I know changes happen; I’m not naïve. However, the CD – and LPs, cassettes, and 8-tracks pre-CD – gave musicians a full artistic stage. This new rhythm of consumption reminds me of a dystopian setting where novelists lose the ability to publish books – where only short stories are allowed to be read.
For me, Keith Urban’s hook on his newest album Graffiti U was “Coming Home” – and on his previous album, Ripcord, “Wasted Time.” Both songs worked their magic on me: I bought the albums, albeit via a platform. And playing the albums straight through, holy cow, I heard that man play outrageous guitar! So, I know this musician as a vocalist and a guitarist.
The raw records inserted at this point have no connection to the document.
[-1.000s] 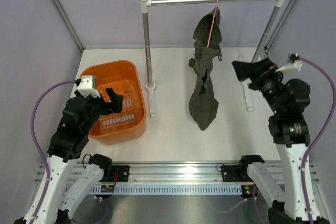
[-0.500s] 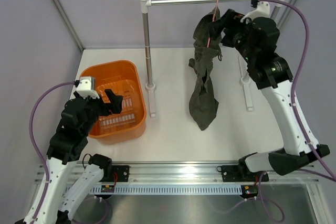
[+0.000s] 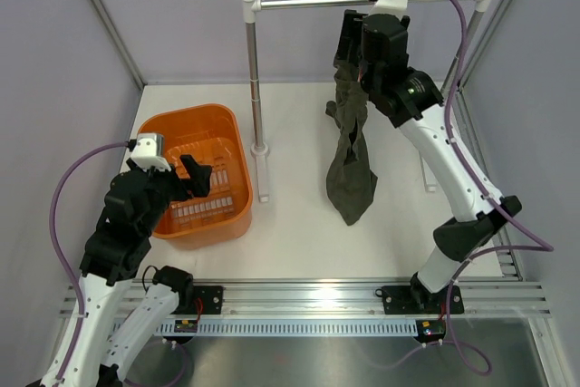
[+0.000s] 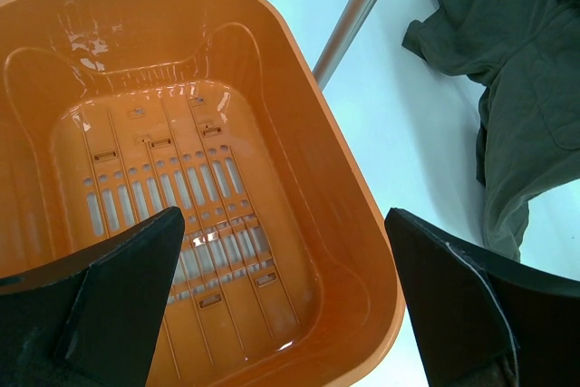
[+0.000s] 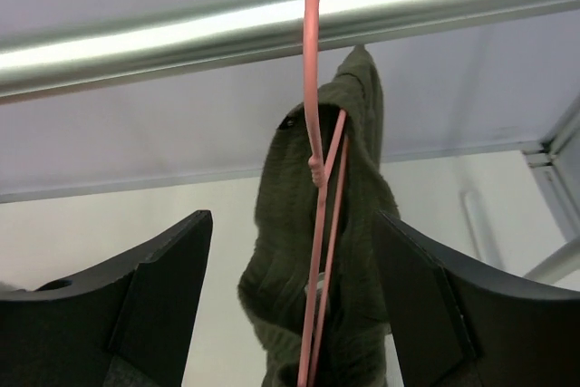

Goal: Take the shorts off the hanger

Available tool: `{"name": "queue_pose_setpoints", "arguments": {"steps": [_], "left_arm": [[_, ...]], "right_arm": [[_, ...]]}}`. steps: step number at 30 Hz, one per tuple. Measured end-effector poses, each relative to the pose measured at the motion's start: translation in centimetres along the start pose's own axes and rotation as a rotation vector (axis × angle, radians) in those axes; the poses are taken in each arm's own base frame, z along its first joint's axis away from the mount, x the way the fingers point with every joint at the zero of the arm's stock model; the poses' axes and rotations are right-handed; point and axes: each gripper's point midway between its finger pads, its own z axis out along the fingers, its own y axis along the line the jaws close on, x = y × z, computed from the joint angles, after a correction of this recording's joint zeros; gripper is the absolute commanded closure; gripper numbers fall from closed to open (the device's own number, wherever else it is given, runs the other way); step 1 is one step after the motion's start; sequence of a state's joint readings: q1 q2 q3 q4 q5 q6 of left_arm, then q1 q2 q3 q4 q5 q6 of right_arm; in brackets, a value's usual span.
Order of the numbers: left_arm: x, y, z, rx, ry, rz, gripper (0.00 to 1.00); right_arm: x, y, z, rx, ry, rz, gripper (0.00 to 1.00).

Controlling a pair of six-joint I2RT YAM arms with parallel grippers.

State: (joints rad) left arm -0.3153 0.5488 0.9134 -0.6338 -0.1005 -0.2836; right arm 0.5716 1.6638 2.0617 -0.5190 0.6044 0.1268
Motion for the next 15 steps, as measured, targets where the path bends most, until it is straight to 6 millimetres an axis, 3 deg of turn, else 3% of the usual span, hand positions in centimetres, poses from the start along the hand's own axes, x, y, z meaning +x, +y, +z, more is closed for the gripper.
{"name": "queue_pose_setpoints", "arguments": {"steps": [7,15], "left_arm": [[0.0,0.0,0.0,0.000,0.000,0.000,0.01],[0.0,0.0,0.0,0.000,0.000,0.000,0.01]], "right_arm": [[0.8,0.2,3.7,0.103,-0.007,-0.096,0.32],[0.3,-0.3,4.7,0.172,-0.026,-0.138,0.39]]}}
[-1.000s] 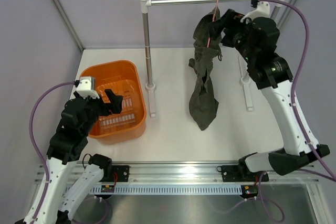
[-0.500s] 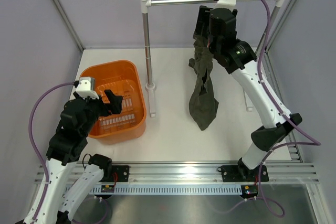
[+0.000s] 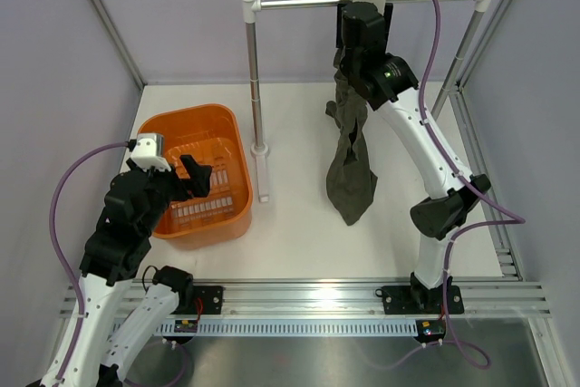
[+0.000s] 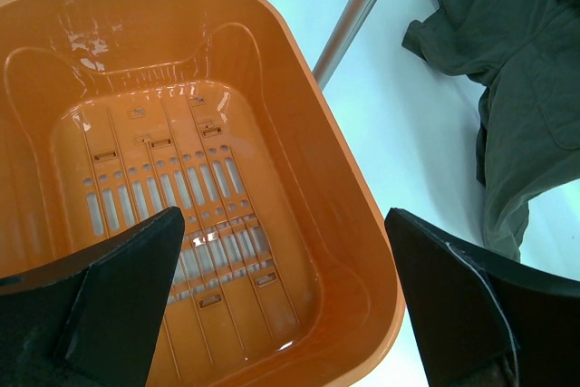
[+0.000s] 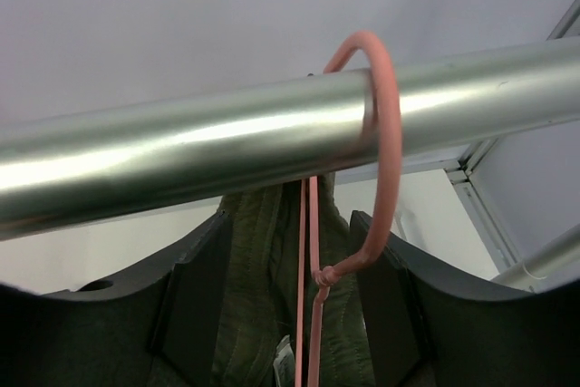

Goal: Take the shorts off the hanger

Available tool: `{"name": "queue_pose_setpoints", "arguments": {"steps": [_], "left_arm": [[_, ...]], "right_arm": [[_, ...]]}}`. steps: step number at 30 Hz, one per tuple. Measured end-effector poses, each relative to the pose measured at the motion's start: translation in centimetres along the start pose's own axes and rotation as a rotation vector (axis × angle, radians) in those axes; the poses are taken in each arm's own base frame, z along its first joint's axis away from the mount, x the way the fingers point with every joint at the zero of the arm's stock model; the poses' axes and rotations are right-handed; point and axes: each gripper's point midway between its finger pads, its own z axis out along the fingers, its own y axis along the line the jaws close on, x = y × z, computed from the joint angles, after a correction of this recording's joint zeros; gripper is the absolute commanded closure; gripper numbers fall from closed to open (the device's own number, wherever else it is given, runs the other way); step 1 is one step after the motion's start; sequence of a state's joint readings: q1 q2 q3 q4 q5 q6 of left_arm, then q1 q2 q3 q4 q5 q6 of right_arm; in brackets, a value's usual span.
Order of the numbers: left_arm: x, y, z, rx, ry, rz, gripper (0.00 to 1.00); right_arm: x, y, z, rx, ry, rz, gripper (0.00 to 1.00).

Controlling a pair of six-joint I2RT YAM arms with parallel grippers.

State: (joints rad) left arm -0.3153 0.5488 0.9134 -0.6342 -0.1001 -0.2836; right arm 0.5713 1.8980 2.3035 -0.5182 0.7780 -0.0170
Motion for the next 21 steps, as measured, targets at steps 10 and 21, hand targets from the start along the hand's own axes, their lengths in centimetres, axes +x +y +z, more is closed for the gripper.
{"name": "queue_pose_setpoints", "arguments": {"steps": [10,21], "left_arm": [[0.0,0.0,0.0,0.000,0.000,0.000,0.01],[0.0,0.0,0.0,-0.001,0.000,0.000,0.01]], "right_arm": [[0.9,-1.1,0.7,0.039,0.018,-0.007,0.46],[2.3,-2.3,2.2,0.052,0.049,0.014,0.57]]}}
Will this experience happen in the future with the consumer’s ability to build an “album” by grabbing their favorite hits from multiple artists as they build their playlists, rather than delving into an album? The playlist is grandstanding over the album. I see Sheryl’s point.
I admit that I have the start of a couple potential playlists rattling through my head as though in a rock tumbler. Keith Urban’s “Coming Home” and Philip Phillips “Home.” Guns’n’Roses “Sweet Child of Mine” and Keith Urban’s “Wasted Time.” Sometimes I think about creating collections that remind me of where or how I grew up. However, I haven’t had the best of luck in creating playlists. Last November, bumbling and stumbling between my library and the cloud, I started a Christmas music playlist, but it disappeared into the abyss. Perhaps it’s floating high on a summery cirrus or catapulting in the thick air between the walls of a stormy cumulonimbus.
And yet, truly, I have no inclination to attempt a playlist again soon. The time has come to bring the tower down from the attic, give it a scrub, and load it up. There’s a CD player in the corner of the kitchen with a dusty slot. And when a CD goes in, the machine’s default is to start with the first song and proceed chronologically through the artist’s dream.